» **Information shown**:

↓↓↓

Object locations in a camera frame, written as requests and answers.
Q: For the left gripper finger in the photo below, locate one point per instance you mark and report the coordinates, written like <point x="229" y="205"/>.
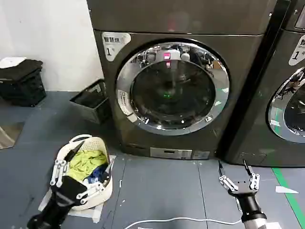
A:
<point x="95" y="189"/>
<point x="59" y="171"/>

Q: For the clear plastic floor sheet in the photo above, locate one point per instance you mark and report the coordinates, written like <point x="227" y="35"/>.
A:
<point x="93" y="212"/>

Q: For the white paper scrap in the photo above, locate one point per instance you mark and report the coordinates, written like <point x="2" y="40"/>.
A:
<point x="286" y="189"/>

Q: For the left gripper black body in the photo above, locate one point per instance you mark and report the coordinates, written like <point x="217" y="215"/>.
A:
<point x="65" y="193"/>

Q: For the white laundry basket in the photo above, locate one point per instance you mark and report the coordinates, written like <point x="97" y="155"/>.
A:
<point x="95" y="143"/>

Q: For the yellow-green garment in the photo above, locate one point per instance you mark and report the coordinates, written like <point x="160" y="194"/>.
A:
<point x="85" y="162"/>

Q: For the round glass dryer door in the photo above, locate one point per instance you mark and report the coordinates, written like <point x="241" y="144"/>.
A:
<point x="171" y="88"/>
<point x="295" y="109"/>

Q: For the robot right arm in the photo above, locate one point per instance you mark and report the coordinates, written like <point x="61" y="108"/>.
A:
<point x="255" y="223"/>

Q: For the black crate with dark clothes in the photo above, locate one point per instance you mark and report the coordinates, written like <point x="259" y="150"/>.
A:
<point x="23" y="83"/>

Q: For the blue garment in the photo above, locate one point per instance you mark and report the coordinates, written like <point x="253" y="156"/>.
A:
<point x="96" y="174"/>

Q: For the brown floor panel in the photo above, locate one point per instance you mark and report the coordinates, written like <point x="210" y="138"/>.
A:
<point x="9" y="136"/>

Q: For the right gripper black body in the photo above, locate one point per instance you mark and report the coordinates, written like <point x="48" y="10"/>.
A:
<point x="247" y="200"/>

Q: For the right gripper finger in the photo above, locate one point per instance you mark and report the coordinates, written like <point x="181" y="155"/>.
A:
<point x="228" y="183"/>
<point x="255" y="181"/>

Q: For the empty black plastic crate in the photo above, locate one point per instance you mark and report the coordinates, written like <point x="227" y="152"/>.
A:
<point x="91" y="105"/>

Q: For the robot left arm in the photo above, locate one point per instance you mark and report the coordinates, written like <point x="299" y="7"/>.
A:
<point x="47" y="220"/>

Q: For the green floor tape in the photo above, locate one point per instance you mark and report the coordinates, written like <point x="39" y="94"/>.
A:
<point x="289" y="198"/>

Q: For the grey dryer with control panel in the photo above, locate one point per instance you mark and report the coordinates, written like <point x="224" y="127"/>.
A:
<point x="233" y="95"/>

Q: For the white paper sheet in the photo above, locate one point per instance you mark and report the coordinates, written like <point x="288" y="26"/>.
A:
<point x="12" y="62"/>

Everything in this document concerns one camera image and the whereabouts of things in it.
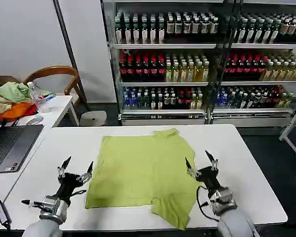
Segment clear plastic water bottle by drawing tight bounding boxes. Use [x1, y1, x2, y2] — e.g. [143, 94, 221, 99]
[27, 81, 44, 113]

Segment yellow-green t-shirt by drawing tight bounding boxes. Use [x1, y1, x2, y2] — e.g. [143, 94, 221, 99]
[85, 128, 200, 232]

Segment green crumpled garment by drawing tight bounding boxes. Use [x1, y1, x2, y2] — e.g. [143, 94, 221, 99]
[0, 82, 32, 102]

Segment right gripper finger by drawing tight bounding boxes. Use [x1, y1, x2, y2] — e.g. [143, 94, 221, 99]
[205, 150, 220, 172]
[185, 157, 201, 181]

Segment grey computer mouse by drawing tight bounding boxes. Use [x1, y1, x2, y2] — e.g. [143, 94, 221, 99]
[25, 115, 43, 125]

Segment orange crumpled garment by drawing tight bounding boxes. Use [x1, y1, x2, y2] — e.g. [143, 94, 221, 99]
[0, 102, 38, 122]

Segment black slanted pole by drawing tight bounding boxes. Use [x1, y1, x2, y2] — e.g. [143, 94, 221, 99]
[52, 0, 91, 112]

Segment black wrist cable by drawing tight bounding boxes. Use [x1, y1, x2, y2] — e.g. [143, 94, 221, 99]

↑↑↑

» **Task requirements**:
Only the pictures are to be dropped; all other material above must be repeated exactly.

» **Task solution**:
Object locations in a camera frame, written as requests and answers.
Q: For the left gripper finger in the photo below, locate one point per instance you mark and report the coordinates, written like <point x="229" y="205"/>.
A:
<point x="95" y="189"/>
<point x="59" y="171"/>

Q: For the clear plastic floor sheet in the photo above, locate one point per instance you mark and report the coordinates, written like <point x="227" y="35"/>.
A:
<point x="93" y="212"/>

Q: For the white paper scrap in the photo above, locate one point per instance you mark and report the coordinates, written like <point x="2" y="40"/>.
A:
<point x="286" y="189"/>

Q: For the left gripper black body in the photo above, locate one point per instance you mark and report the coordinates, written like <point x="217" y="215"/>.
A:
<point x="65" y="193"/>

Q: For the white laundry basket in the photo above, locate one point per instance you mark and report the coordinates, written like <point x="97" y="155"/>.
A:
<point x="95" y="143"/>

Q: For the yellow-green garment in the photo above, locate one point per instance you mark and report the coordinates, written like <point x="160" y="194"/>.
A:
<point x="85" y="162"/>

Q: For the round glass dryer door in the photo above, locate one point per instance you mark and report the coordinates, written like <point x="241" y="144"/>.
A:
<point x="171" y="88"/>
<point x="295" y="109"/>

Q: For the robot right arm in the photo above, locate one point per instance you mark and report the coordinates, written like <point x="61" y="108"/>.
A:
<point x="255" y="223"/>

Q: For the black crate with dark clothes in the photo above, locate one point per instance you mark and report the coordinates, written like <point x="259" y="150"/>.
A:
<point x="23" y="83"/>

Q: For the blue garment in the photo above, locate one point per instance you mark and report the coordinates, written like <point x="253" y="156"/>.
A:
<point x="96" y="174"/>

Q: For the brown floor panel in the photo above, locate one point per instance you mark and report the coordinates, written like <point x="210" y="138"/>.
A:
<point x="9" y="136"/>

Q: For the right gripper black body in the photo above, locate one point per instance you mark and report the coordinates, written like <point x="48" y="10"/>.
A:
<point x="247" y="200"/>

Q: For the right gripper finger in the photo above, locate one point per instance you mark and report the coordinates, written like <point x="181" y="155"/>.
A:
<point x="228" y="183"/>
<point x="255" y="181"/>

Q: For the empty black plastic crate in the photo above, locate one point per instance you mark and report the coordinates, written like <point x="227" y="152"/>.
A:
<point x="91" y="105"/>

Q: For the robot left arm in the photo above, locate one point per instance you mark and report the coordinates, written like <point x="299" y="7"/>.
A:
<point x="47" y="220"/>

Q: For the green floor tape in the photo above, locate one point per instance you mark and report the coordinates, written like <point x="39" y="94"/>.
A:
<point x="289" y="198"/>

Q: For the grey dryer with control panel in the photo above, locate one point per instance you mark and report the coordinates, written like <point x="224" y="127"/>.
A:
<point x="233" y="95"/>

Q: For the white paper sheet in the photo above, locate one point per instance you mark and report the coordinates, written like <point x="288" y="26"/>.
A:
<point x="12" y="62"/>

Everything in this document concerns one camera image and the whereabouts of things in it.
Segment clear plastic water bottle by drawing tight bounding boxes. Use [x1, y1, x2, y2] — e.g. [143, 94, 221, 99]
[27, 81, 44, 113]

Segment yellow-green t-shirt by drawing tight bounding boxes. Use [x1, y1, x2, y2] — e.g. [143, 94, 221, 99]
[85, 128, 200, 232]

Segment green crumpled garment by drawing tight bounding boxes. Use [x1, y1, x2, y2] — e.g. [143, 94, 221, 99]
[0, 82, 32, 102]

Segment right gripper finger by drawing tight bounding boxes. Use [x1, y1, x2, y2] — e.g. [143, 94, 221, 99]
[205, 150, 220, 172]
[185, 157, 201, 181]

Segment grey computer mouse by drawing tight bounding boxes. Use [x1, y1, x2, y2] — e.g. [143, 94, 221, 99]
[25, 115, 43, 125]

Segment orange crumpled garment by drawing tight bounding boxes. Use [x1, y1, x2, y2] — e.g. [143, 94, 221, 99]
[0, 102, 38, 122]

Segment black slanted pole by drawing tight bounding boxes. Use [x1, y1, x2, y2] — e.g. [143, 94, 221, 99]
[52, 0, 91, 112]

Segment black wrist cable by drawing tight bounding boxes. Use [x1, y1, x2, y2] — e.g. [143, 94, 221, 99]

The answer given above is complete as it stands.